Michael Westropp, C.J.

1. It is unnecessary to resort to the doctrine of factum valet (if it to at all admissible in such a case) to uphold the adoption made by Ambabai, the adoptive mother of the plaintiff (respondent).

2. What may be or have been the right of Government to regulate adoption by the owners of principalities, in a point which it is unnecessary for us to consider. We have here simply to deal with the office of a Kulkarni and its appendant rights or vatan. No authority either in a text book of Hindu law nor in the reports has been cited to show that the sanction of Government to an adoption by a Kulkarni, or his widow, or by a co-parcener in a Kulkarniship, or his widow, is necessary to give it validity, or that Government has any right to prohibit or otherwise intervene in such an adoption. It has been argued for the appellant (the defendant) that Government ought to have a voice in such a matter in order to insure to itself a succession of suitable hereditary officers. No such right of intervention in adoption was claimed for Government by Act XI of 1843, when, if such a right existed, we might fairly expect to find that it would have been recognized; and Sections 33 and 34 of Bombay Act III of 1874 are inconsistent with the existence of any such right. The provisions of these sections seem to be in accord with the passage in Steele’s Hindu Law, page 51, para. XL, 1st edition; page 45, para.
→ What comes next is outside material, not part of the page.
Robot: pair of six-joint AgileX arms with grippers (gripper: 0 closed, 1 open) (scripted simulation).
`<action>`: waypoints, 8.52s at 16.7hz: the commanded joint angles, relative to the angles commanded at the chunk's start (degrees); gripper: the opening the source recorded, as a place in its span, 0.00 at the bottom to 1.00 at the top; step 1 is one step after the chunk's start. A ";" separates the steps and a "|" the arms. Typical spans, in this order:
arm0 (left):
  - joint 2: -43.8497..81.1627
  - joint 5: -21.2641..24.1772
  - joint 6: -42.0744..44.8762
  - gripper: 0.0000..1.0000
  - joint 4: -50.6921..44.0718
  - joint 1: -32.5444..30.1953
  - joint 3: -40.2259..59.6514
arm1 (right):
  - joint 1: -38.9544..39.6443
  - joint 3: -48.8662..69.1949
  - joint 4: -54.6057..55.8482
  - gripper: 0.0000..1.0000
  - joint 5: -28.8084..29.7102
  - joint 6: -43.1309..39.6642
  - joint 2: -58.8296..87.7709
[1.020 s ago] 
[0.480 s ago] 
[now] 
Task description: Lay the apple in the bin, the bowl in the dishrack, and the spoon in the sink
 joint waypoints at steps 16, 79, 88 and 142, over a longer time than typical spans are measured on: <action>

XL, 2nd edition, where it is said: “It is enjoined that notice of an adoption should be given to the relations within the Sagotra Sapindas, and to the Raja, though no provision appears in case of their disapprobation, even in adoption by widows.” Those Acts made sufficient provision for securing to Government the services of competent officiators: so that no such objection, in that respect, as suggested by the appellant’s pleader, can arise. In the case of Ramchandra v. Nanaji (7 Bom., H.C. Rep. 26, A.C.J.) the defence was that the adoption had been disallowed by Government; but that defence failed in the High Court. That, like the present case, related to vatan appendant to the office of Kulkarni. We affirm the decrees of the Courts below with costs.